Reisi ise daha açık konuşuyor. “Tüm yabancı güçler Suriye’den ayrılmalı. Suriye’nin toprak bütünlüğü ile milli egemenliğinin korunması ve bölge ülkeler arasında siyasi çözümün sağlanması gerektiğini vurguluyoruz” derken Reisi burada “Tüm yabancı güçler” olarak ABD ve Türkiye’yi kastetmektedir. Çünkü Rusya ve İran’ı Suriye hükümeti davet ettiği için onlar Suriye’deki “yabancı güç” sayılmıyor. Türkiye ve ABD ise; Suriye hükümetine rağmen Suriye topraklarında asker bulundurdukları için işgalci olarak görülüyor. Sadece Suriye değil Rusya ve İran da böyle görüyor Türkiye’yi!

Rusya ve İran’ın bu görüşü bildirgeye de yansımış.

Örneğin bildirgenin 7’nci maddesinde, …Sahada sükunetin sağlanması için İdlip’le ilgili bütün anlaşmaların tam olarak uygulanması gerektiğinin altını çizmişlerdir” denilerek bölgede terörist grupları silahsızlandırma sorumluluğunu üstlenen Türkiye’nin sorumluluğunu yerine getirmediği, adı anılmadan ama açıkça vurgulanmaktadır.

Bildirgenin 11. maddesi ise sığınmacılara ayrılmış. Sığınmacıların ve ülke içinde yerlerinden edilmiş kişilerin... Suriye’deki asıl ikamet yerlerine güvenli ve gönüllü geri dönüşlerinin kolaylaştırılmasının gerekliliğinin altını çizmişlerdir” denilerek Erdoğan’ın sığınmacıları Suriye topraklarında Türkiye’nin de uzaktan ya da yakından kontrolündeki belirli bir bölgeye yerleştirilerek nüfus mühendisliği planına açıkça karşı çıkılmıştır.

Böylece Putin ve Reisi, Erdoğan’a, Türkiye’yi işgalci gören ve askerlerini Suriye’den çekmesini isteyen bildirgenin 7’inci maddesi gibi sığınmacıların Suriye’ye yerleştirilmesinde Erdoğan’ın planını da çöpe atan 11’ci maddesinin altına da imza attırmayı başarmıştır.

ZAHO’YA SALDIRININ ARKASINDAN TSK ÇIKARSA...

Açıklamalar dışında Putin’le başka bir anlaşma yapılarak Suriye’ye operasyon için “yeşil ışık” alındı mı, yoksa Erdoğan “Nasıl olsa üç beş gün sonra unutulur, ben şimdi gündemi kurtarayım” diyerek mi “Suriye’ye her an operasyon başlatabiliriz” dedi bunu bilmiyoruz.
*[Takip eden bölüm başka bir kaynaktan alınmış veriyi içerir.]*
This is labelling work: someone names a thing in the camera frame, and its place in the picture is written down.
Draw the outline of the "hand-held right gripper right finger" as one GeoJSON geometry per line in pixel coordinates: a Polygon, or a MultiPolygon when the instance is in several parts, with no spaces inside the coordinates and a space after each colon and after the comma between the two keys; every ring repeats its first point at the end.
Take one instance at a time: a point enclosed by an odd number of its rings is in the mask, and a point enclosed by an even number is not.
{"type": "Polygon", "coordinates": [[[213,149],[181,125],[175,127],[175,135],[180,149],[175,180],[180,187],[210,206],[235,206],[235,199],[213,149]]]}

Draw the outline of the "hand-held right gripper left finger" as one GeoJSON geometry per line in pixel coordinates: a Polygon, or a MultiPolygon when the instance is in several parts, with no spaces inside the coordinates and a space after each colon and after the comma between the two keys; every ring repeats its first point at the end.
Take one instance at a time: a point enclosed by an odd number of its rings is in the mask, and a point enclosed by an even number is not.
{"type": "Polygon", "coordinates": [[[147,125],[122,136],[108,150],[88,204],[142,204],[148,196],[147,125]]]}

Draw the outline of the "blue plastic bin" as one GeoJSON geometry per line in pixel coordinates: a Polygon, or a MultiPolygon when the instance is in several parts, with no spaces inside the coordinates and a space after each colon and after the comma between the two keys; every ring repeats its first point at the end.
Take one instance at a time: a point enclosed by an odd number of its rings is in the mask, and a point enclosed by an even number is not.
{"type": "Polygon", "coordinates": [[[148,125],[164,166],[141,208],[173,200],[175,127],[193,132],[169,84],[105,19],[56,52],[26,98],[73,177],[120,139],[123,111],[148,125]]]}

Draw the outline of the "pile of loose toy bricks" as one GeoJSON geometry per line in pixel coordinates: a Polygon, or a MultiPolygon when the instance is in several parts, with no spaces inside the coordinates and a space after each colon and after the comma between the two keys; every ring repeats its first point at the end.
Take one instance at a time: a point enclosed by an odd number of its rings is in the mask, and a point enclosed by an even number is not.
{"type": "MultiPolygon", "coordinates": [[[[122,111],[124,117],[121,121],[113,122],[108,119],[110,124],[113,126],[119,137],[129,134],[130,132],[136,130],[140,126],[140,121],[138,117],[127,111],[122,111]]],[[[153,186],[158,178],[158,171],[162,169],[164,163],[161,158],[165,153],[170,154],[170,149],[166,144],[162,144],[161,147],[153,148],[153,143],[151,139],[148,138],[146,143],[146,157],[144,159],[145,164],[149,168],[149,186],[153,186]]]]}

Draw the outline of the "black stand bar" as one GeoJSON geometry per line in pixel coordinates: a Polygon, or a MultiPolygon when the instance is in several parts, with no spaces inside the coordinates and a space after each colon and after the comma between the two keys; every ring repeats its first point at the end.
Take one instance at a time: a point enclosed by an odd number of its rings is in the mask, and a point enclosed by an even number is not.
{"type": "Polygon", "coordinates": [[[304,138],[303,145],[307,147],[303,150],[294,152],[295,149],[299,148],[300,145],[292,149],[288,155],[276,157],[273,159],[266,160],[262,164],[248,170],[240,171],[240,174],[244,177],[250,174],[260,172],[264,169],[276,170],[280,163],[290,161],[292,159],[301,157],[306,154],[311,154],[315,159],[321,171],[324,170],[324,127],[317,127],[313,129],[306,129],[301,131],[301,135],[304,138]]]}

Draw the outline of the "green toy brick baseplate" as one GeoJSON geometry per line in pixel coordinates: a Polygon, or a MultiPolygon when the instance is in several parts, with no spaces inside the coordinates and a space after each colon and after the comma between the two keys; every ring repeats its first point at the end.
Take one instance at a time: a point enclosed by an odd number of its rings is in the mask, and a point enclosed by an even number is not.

Ama şu bir gerçek ki, toplam açısından bakıldığında Türkiye’nin Suriye politikası artık savunulamaz hale gelmiştir. Çünkü Tahran zirvesinin sonuç bildirgesinin altına imza atılması Türkiye’nin kendi politikalarını reddeden bir bildirgenin altına imza atması anlamına gelmektedir.

Tahran zirvesiyle doğrudan ilgisi olmasa da önceki gün Zaho’da top atışıyla yapılan bir saldırı sonucu 3’ü çocuk 3’ü kadın 9 kişinin hayatının kaybetmesi ve 23 kişinin yaralanmasıyla sonuçlanan saldırıyla ilgili Irak Hükümeti Türkiye’yi suçladı. BM’ye başvurdu. Irak’ta yas ilan edildi. TSK’nin askeri güçlerinin Irak topraklarından çekilmesi istendi. Şii Lider Mukteda Sadr, Irak hükümetine çağrıda bulunarak Türkiye ile diplomatik ilişkilerin azaltılması, iki ülke arasında uçuşların durdurulması ve sınır kapılarının kapatılmasını, Türkiye ile güvenlik anlaşmasının iptal edilmesini istedi.
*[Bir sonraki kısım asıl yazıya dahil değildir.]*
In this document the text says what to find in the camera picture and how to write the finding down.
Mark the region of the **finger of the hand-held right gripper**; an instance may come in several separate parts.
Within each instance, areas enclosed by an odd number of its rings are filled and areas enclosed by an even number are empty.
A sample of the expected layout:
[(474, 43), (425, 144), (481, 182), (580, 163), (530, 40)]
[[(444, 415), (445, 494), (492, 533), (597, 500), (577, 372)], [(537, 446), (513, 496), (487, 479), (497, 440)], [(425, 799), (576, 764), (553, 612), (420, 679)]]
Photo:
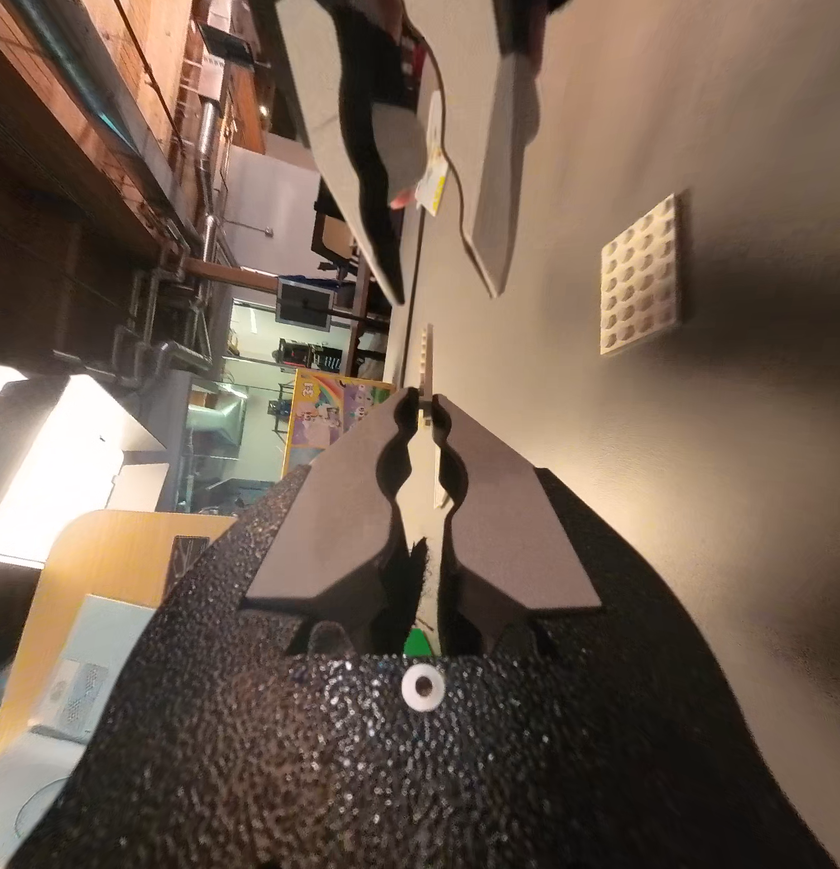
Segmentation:
[(373, 103), (409, 108), (402, 2), (276, 2), (312, 156), (382, 293), (404, 304), (401, 242), (374, 144)]
[(491, 298), (508, 282), (525, 150), (540, 121), (543, 32), (543, 2), (420, 2), (420, 33), (442, 90), (442, 146), (456, 178), (460, 235)]

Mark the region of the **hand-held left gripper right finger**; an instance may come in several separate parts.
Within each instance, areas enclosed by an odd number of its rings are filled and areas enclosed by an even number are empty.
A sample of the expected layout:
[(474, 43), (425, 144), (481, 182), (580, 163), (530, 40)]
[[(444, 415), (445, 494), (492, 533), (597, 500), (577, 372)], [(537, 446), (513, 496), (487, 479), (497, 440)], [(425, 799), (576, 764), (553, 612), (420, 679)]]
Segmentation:
[(494, 648), (511, 627), (601, 607), (534, 465), (442, 395), (432, 400), (444, 521), (442, 648)]

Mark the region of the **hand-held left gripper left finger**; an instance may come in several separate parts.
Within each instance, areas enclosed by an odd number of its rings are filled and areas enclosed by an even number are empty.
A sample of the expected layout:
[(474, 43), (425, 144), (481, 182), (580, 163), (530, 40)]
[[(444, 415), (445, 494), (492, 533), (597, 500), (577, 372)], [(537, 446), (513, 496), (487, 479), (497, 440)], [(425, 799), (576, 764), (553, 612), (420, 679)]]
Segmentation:
[(246, 606), (407, 635), (421, 594), (396, 495), (410, 476), (419, 391), (374, 406), (307, 475), (245, 596)]

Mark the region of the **cream rectangular lego plate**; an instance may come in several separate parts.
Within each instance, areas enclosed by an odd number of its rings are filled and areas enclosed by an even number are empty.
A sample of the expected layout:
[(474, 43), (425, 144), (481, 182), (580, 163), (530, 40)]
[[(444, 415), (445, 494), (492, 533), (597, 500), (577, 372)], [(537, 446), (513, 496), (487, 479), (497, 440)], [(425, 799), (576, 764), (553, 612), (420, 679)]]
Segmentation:
[(601, 249), (600, 355), (681, 326), (680, 206), (675, 193), (666, 196)]

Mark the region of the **wooden book stand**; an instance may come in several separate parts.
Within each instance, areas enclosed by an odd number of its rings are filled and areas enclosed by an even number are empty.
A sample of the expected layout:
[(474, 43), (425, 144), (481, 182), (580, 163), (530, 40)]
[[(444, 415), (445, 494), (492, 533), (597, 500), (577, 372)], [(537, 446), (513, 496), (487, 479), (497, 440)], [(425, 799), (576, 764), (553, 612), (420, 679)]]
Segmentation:
[(158, 607), (176, 537), (217, 540), (232, 516), (99, 510), (69, 523), (49, 551), (0, 706), (0, 755), (26, 728), (88, 594)]

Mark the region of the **cream half-round lego plate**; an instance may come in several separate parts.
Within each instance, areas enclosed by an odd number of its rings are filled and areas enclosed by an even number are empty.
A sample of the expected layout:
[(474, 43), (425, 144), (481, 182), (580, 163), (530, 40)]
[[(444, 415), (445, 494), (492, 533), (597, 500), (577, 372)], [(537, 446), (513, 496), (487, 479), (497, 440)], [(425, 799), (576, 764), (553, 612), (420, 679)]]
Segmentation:
[(433, 366), (434, 366), (434, 331), (433, 325), (428, 323), (422, 330), (419, 347), (419, 420), (425, 429), (427, 440), (430, 441), (432, 450), (432, 504), (435, 509), (443, 509), (447, 495), (444, 493), (439, 482), (440, 450), (435, 441), (435, 429), (433, 425)]

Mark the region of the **silver ventilation duct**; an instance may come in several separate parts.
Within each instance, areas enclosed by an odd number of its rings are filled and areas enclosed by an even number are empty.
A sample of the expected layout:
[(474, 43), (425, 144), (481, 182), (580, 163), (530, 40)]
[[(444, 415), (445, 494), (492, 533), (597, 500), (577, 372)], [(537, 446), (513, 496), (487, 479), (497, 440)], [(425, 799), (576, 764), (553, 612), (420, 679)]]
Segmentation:
[(216, 150), (221, 133), (219, 103), (200, 96), (200, 126), (194, 155), (197, 184), (197, 230), (201, 237), (202, 259), (206, 263), (231, 266), (230, 248), (216, 209), (215, 168)]

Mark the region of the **bright rectangular light panel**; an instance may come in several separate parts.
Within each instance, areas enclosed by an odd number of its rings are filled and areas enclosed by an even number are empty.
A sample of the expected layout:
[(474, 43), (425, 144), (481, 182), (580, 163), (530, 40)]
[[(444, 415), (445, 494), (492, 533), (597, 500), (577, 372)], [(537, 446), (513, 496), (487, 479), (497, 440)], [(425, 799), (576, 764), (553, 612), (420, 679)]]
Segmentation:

Türkiye Dışişleri Bakanlığı saldırıdan Türkiye’nin sorumlu olmadığını belirterek faillerin bulunması için araştırma yapılmasını istedi.
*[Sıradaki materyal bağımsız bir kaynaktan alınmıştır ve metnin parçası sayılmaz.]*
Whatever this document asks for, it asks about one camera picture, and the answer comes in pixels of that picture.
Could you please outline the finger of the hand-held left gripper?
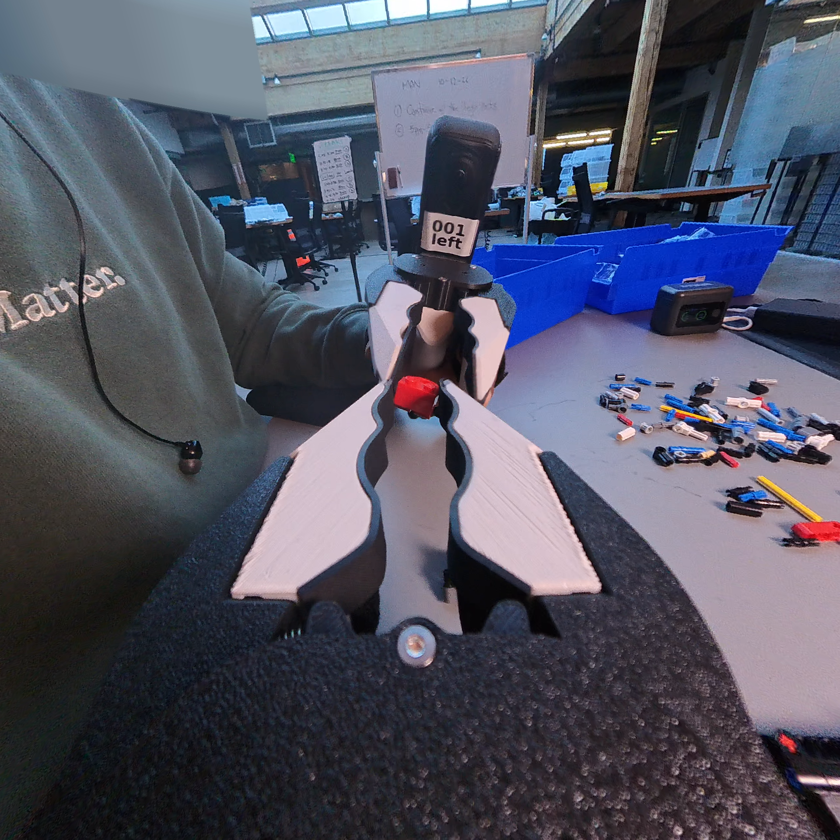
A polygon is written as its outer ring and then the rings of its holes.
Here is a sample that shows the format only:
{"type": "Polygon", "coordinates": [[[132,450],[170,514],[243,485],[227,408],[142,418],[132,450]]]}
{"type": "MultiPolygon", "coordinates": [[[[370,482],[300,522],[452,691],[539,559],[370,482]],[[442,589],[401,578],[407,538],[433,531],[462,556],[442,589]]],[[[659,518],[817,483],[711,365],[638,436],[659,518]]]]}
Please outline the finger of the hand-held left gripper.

Eğer bu saldırının arkasından TSK çıkarsa, Türkiye-Irak ilişkilerinin de yeni bir kriz olarak gündeme geleceği, komşularla sorunları askeri yöntemlerle çözme tutumunun ülkenin başını nasıl ve ne kadar kolay belaya soktuğunu bir kez daha göreceğiz.